On Tue, Nov 10, 2020 at 5:44 AM Michael Paquier <michael@paquier.xyz> wrote:
On Thu, Nov 05, 2020 at 10:57:16AM +0900, Michael Paquier wrote: > I was referring to the patch I sent on this thread that fixes the > detection of a corruption for the zero-only case and where pd_lsn > and/or pg_upper are trashed by a corruption of the page header. Both > cases allow a base backup to complete on HEAD, while sending pages > that could be corrupted, which is wrong. Once you make the page > verification rely only on pd_checksum, as the patch does because the > checksum is the only source of truth in the page header, corrupted > pages are correctly detected, causing pg_basebackup to complain as it > should. However, it has also the risk to cause pg_basebackup to fail > *and* to report as broken pages that are in the process of being > written, depending on how slow a disk is able to finish a 8kB write. > That's a different kind of wrongness, and users have two more reasons > to be pissed. Note that if a page is found as torn we have a > consistent page header, meaning that on HEAD the PageIsNew() and > PageGetLSN() would pass, but the checksum verification would fail as > the contents at the end of the page does not match the checksum.
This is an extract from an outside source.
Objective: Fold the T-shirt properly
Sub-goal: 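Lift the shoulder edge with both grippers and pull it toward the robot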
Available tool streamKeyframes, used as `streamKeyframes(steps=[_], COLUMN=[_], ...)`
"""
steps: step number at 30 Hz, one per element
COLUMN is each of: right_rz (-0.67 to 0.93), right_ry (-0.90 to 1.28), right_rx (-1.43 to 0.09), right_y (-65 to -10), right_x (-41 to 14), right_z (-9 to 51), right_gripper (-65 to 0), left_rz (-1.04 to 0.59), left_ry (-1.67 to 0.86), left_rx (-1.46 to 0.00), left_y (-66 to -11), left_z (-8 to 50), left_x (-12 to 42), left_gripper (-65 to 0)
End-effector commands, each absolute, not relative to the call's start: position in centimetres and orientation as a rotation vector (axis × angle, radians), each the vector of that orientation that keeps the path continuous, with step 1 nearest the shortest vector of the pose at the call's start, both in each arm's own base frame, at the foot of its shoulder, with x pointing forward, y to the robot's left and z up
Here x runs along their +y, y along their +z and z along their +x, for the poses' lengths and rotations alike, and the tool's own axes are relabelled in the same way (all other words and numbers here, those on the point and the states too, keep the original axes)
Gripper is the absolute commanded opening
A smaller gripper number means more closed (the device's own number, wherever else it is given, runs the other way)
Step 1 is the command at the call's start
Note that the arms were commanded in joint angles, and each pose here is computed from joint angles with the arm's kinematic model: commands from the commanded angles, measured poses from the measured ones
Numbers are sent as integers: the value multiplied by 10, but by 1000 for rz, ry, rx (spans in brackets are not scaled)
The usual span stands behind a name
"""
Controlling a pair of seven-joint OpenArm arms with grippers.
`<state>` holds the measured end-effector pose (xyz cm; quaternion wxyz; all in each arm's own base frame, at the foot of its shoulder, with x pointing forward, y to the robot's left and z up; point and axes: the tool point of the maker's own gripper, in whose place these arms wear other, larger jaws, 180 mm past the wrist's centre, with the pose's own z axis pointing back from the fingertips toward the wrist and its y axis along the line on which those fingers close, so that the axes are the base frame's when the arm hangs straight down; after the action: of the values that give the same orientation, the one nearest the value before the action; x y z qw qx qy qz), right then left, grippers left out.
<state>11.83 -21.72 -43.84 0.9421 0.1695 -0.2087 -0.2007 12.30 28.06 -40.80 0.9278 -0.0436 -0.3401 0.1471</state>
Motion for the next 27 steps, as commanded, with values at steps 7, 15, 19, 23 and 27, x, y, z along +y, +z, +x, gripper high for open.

Magnus, as the original committer of 4eb77d5, do you have an opinion to share?
I admit that I at some point lost track of the overlapping threads around this, and just figured there was enough different checksum-involved-people on those threads to handle it :) Meaning the short answer is "no, I don't really have one at this point".
Slightly longer comment is that it does seem reasonable, but I have not read in on all the different issues discussed over the whole thread, so take that as a weak-certainty comment.